Established in 2007, Public Assembly is an ongoing collaboration between Lynda Roberts, Ceri Hann and a dynamic, everchanging community. Acting as playful provocateurs, this creative duo aim to stimulate conversation and disrupt our expectations of the objects, spaces and systems around us. They work towards this by devising site specific participatory workshops and installations that venture out into the public realm.

Wearable Artifactory is an ongoing self-initiated project, inspired by Lynda and Ceri’s regular weekly visits to the Camberwell Sunday Market. Found objects are re-assembled in-situ to become wearable ‘subjects’ of conversation, purchased by donation. As a social hub for a diverse cross section of the community, the market provides a regular venue and context to source materials, make and draw on complimentary social dynamics already underway within the market.

Public Assembly live and work on the unceded traditional lands of the Boon Wurrung and Woi Wurrung peoples. Lands that have long been a place of learning, teaching and creativity.

publicassembly.com.au

Tina Stefanou
13 August 2021

This short film documents fragments of a living-practice which includes my day-to-day vocalisations with place, people and companions on my grandmother’s farm, just outside of Naarm. I am interested in the stories that inhabit our voice and its inter-dependance with the more-than-human world. I also work closely with my grandmother as she enters the twilight years of her life. She is an eco-monument and a place of personal and political praxis.
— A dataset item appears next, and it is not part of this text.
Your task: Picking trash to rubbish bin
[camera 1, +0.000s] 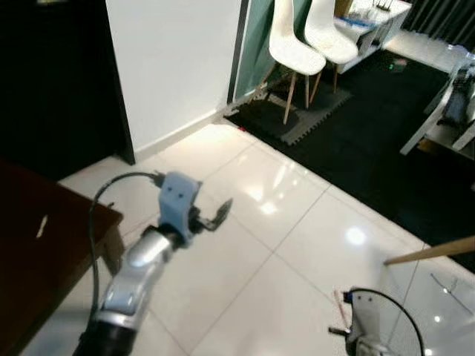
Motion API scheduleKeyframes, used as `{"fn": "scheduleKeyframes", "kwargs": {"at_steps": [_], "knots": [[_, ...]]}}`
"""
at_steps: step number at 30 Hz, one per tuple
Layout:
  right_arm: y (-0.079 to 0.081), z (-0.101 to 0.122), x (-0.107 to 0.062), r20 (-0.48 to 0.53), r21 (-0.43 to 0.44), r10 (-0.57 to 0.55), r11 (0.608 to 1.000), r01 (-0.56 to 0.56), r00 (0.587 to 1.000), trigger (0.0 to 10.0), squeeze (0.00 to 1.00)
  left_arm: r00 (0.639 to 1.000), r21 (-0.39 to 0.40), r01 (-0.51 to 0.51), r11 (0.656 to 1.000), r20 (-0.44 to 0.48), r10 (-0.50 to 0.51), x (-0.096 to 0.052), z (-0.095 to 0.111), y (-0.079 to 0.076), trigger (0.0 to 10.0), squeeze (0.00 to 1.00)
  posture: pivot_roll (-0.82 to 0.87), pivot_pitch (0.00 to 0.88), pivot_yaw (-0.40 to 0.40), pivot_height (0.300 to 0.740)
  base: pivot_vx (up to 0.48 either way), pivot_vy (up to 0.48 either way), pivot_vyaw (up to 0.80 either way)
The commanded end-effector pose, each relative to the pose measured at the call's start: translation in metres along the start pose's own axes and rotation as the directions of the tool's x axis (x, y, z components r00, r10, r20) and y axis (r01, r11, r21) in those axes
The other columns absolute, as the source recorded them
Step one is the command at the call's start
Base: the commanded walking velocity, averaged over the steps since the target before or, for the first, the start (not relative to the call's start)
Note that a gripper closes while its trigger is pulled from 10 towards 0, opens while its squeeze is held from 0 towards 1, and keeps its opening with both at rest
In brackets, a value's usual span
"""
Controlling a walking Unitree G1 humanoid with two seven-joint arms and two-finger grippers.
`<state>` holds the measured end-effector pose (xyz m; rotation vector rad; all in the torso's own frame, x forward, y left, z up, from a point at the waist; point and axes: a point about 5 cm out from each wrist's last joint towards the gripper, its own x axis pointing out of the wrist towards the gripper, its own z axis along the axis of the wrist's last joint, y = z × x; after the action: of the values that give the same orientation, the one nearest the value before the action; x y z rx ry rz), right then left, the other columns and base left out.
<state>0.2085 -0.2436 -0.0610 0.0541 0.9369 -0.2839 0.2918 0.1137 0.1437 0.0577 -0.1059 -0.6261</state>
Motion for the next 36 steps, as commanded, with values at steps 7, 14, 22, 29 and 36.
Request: {"fn": "scheduleKeyframes", "kwargs": {"at_steps": [7, 14, 22, 29, 36], "knots": [[-0.005, -0.002, 0.000, 0.000, 0.014, -0.005, 1.000, 0.005, 1.000, 10.0, 0.00, 1.000, -0.008, 0.029, 1.000, -0.005, -0.029, 0.002, 0.000, -0.005, 10.0, 0.00, 0.22, 0.115, -0.117, 0.740, 0.000, -0.450, 0.00], [0.003, 0.011, 0.001, 0.046, -0.006, 0.046, 0.999, -0.046, 0.998, 10.0, 0.00, 1.000, -0.006, 0.031, 1.000, -0.006, -0.031, 0.002, 0.000, -0.006, 10.0, 0.00, 0.22, 0.118, -0.116, 0.740, 0.000, -0.449, 0.00], [0.019, 0.030, 0.001, 0.101, -0.036, 0.125, 0.992, -0.122, 0.987, 10.0, 0.00, 0.999, -0.005, 0.036, 0.999, -0.005, -0.036, 0.002, 0.000, -0.007, 10.0, 0.00, 0.22, 0.120, -0.118, 0.740, 0.000, -0.448, 0.00], [0.029, 0.039, 0.000, 0.131, -0.080, 0.186, 0.981, -0.176, 0.974, 10.0, 0.00, 0.999, -0.004, 0.034, 0.999, -0.006, -0.034, 0.001, 0.000, -0.007, 10.0, 0.00, 0.22, 0.125, -0.118, 0.740, 0.000, -0.450, 0.00], [0.052, 0.056, -0.003, 0.187, -0.089, 0.326, 0.945, -0.314, 0.927, 10.0, 0.00, 1.000, -0.001, 0.027, 1.000, -0.008, -0.027, -0.001, -0.001, -0.006, 10.0, 0.00, 0.22, 0.127, -0.114, 0.740, 0.000, -0.447, 0.00]]}}
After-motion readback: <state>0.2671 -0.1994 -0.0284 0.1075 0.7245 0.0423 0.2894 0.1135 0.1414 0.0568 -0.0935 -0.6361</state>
I work undisciplined with and across a diverse range of mediums, practices, approaches and labours: an embodied practice that I call voice in the expanded field. Within this field are many projects including designing a speculative multi-species hospice for dying-better-together with a group of interdisciplinary thinkers and makers. Collaborating with animal companions, family, regional communities, and peers, I explore the more-than (the potential for alternate flows of movement) through feeling-kindness-warmth as thinking-instrumental and interrogate market value identities/socio-economical implications on the commoning of Life and cultural production.

tinastefanou.com

Chelle Destefano
9 August 2021

Chelle Destefano is a Deaf multi-disciplinary artist working with performance art, sculpture, textile, poetry and Auslan poetry, drawing and painting, often combing some or many of these disciplines into one work. For example, some of her Auslan poetry performance artworks utilise textiles, which are later sewn with poetry words and hung to allow a performance recording to be projected onto it.
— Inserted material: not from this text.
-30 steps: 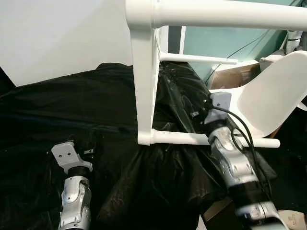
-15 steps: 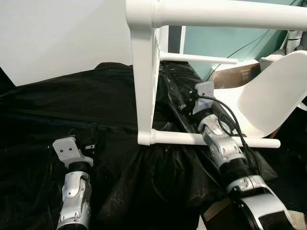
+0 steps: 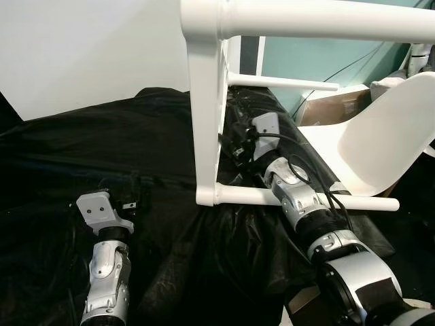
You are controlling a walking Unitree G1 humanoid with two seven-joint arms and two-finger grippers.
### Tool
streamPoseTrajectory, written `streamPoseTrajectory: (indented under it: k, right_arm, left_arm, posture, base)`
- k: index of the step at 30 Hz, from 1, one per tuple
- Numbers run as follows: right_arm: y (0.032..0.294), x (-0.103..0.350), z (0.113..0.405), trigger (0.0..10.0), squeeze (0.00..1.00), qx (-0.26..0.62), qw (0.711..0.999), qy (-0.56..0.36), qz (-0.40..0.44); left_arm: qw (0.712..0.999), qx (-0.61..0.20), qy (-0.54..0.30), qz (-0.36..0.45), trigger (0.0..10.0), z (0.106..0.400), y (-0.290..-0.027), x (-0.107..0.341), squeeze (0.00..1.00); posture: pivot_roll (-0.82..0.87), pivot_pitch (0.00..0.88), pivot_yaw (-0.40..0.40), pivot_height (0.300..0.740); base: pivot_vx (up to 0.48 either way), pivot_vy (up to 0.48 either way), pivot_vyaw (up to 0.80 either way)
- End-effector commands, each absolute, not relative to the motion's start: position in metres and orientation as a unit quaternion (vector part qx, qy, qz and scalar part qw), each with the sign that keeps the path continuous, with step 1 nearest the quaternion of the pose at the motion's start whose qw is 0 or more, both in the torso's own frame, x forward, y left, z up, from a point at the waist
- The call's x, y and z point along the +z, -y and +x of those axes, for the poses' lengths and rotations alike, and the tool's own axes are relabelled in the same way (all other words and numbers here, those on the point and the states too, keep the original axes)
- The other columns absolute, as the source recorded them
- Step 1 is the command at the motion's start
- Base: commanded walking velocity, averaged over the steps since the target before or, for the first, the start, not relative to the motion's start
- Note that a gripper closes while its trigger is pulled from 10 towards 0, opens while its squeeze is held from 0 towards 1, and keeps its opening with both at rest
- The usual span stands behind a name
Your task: Building children table
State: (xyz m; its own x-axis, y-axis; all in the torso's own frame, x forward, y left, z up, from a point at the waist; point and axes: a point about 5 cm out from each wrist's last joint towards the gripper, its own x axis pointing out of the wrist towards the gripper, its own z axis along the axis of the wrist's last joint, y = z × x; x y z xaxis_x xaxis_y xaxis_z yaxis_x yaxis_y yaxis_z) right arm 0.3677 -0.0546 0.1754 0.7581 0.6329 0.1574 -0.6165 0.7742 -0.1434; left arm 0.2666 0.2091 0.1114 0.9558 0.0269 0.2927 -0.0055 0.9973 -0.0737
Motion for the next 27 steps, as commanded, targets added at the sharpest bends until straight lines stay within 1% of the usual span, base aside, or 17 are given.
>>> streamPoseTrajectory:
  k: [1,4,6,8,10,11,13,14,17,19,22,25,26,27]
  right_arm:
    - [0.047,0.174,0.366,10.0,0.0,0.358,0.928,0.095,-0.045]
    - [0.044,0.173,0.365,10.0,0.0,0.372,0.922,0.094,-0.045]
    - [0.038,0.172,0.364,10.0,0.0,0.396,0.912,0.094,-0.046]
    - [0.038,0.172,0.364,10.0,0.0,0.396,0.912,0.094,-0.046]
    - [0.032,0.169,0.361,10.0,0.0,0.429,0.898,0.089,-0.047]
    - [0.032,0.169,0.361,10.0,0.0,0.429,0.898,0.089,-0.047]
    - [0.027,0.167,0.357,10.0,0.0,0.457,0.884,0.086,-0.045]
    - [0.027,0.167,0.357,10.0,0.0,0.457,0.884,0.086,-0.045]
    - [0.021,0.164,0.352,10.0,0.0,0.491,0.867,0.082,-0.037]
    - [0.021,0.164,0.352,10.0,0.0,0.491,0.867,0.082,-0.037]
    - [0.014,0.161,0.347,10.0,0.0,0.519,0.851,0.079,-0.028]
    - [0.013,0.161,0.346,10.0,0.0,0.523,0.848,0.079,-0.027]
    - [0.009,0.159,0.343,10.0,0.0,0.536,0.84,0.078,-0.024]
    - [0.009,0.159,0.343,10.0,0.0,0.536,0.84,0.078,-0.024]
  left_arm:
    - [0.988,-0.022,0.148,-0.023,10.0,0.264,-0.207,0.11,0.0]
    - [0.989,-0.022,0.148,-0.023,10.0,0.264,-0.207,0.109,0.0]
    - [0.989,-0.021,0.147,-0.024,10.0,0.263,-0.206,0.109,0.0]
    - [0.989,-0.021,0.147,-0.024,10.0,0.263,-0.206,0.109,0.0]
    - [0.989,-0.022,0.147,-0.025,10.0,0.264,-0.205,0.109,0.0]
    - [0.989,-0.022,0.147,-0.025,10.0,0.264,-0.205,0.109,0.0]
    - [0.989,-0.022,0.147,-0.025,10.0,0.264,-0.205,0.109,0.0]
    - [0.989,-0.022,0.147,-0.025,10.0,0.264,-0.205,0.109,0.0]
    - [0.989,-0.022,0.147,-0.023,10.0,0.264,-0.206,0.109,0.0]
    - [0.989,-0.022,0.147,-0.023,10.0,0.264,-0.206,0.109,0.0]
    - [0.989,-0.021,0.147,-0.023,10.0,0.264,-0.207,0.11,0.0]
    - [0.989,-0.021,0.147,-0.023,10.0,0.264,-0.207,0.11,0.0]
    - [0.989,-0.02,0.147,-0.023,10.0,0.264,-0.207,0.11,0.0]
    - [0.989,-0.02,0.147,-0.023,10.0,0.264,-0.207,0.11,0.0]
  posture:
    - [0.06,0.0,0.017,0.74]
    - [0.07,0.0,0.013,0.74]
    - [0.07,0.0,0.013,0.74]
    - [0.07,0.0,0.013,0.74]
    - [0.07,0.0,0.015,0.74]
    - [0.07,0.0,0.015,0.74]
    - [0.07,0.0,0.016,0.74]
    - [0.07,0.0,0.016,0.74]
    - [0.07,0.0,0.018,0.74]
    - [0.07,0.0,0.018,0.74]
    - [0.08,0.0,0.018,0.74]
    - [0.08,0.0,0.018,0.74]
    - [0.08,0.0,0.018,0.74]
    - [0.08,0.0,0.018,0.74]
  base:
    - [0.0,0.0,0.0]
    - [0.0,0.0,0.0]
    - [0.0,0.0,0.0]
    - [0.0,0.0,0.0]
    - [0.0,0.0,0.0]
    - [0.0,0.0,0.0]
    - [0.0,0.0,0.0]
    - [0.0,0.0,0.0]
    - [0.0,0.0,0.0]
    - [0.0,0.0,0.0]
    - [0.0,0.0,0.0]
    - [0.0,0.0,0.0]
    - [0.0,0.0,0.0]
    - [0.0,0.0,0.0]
Chelle’s works are currently focused on informing of her Deaf history and Deaf experiences to educate people on Deaf culture and Deaf history and to give them a real Deaf experience.

Chelle has had many solo and group exhibitions between 2012 and 2021, shown in Melbourne, Adelaide and between 2015 and 2017 abroad in Venice, Paris, Berlin and Rome. She was selected as a finalist for many art awards from 2019 to now. She has been included in the Banyule Art Award for works on paper, Lyn McCrea Drawing Prize, Noel Counihan Art Award, Incinerator Art Award, Fishers Ghost Award, Lake Art Award (which she won in December 2020), and the Footscray Art Prize in 2021.

chelledestefano.com

Narelle White
24 July 2021

Through a sensitive engagement with the intelligibility of matter, Narelle creates porous and provisional assemblies of ceramic material. Embracing experimental strategies and material poetics, her work proposes an ethic of empathy and recognition, through the organic and animistic qualities of her porous, lively things.

Narelle holds a BA, MA and BFA – having studied in Australia, The Netherlands and the United States. In the European winter of 2020, Narelle undertook an intensive residency at the European Ceramic Work Centre in Oisterwijk as a beneficiary of a Ian Potter Cultural Trust grant. She is presently studying at the Victorian College of the Arts.